> _The task_
Your task is to find every line of the data that holds the string "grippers" and copy it.
*** Begin section ***
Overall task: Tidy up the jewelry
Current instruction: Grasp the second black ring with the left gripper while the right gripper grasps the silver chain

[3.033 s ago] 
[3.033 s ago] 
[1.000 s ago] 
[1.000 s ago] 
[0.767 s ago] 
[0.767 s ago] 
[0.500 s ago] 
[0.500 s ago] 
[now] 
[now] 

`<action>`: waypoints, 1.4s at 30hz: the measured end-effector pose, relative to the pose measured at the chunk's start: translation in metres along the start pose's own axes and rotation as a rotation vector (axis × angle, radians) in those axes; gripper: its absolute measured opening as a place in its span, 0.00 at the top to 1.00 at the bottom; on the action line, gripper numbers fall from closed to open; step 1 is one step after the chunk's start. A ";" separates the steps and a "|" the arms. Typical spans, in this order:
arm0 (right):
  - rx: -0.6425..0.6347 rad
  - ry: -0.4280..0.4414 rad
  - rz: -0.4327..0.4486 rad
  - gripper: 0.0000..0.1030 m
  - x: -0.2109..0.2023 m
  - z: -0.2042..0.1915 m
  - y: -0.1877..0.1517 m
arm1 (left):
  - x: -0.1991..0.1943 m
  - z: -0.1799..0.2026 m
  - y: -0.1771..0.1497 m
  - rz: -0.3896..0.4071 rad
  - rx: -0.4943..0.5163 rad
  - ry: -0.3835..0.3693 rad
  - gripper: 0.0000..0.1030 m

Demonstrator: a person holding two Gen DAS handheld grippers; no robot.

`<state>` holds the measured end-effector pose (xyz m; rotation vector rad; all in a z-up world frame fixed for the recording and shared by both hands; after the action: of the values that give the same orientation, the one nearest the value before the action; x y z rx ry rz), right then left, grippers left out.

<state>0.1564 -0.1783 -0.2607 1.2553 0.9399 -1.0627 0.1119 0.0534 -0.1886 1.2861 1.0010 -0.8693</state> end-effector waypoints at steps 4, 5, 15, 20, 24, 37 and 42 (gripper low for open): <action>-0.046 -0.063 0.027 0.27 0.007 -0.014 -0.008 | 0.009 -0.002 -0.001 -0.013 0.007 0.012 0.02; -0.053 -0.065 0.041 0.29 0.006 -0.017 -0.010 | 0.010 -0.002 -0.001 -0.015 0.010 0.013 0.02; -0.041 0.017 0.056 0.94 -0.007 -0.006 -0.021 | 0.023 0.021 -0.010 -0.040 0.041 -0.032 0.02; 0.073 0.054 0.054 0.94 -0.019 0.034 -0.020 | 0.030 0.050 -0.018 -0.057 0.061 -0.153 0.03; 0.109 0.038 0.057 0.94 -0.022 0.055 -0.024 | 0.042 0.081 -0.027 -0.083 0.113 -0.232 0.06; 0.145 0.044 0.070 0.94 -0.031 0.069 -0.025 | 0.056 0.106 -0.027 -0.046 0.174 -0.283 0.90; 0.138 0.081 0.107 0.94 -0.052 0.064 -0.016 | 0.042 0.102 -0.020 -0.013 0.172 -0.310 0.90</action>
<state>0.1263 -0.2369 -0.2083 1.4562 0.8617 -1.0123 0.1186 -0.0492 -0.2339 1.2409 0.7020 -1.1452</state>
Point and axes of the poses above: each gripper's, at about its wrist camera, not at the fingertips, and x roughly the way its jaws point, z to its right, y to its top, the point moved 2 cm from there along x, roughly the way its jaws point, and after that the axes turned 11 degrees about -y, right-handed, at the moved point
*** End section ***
> _Answer to this exercise_
Demonstrator: a person holding two Gen DAS handheld grippers; no robot.
`<state>` holds the measured end-effector pose (xyz m; rotation vector rad; all in a z-up world frame fixed for the recording and shared by both hands; after the action: of the values that give the same orientation, the one nearest the value before the action; x y z rx ry rz), right then left, grippers left out.

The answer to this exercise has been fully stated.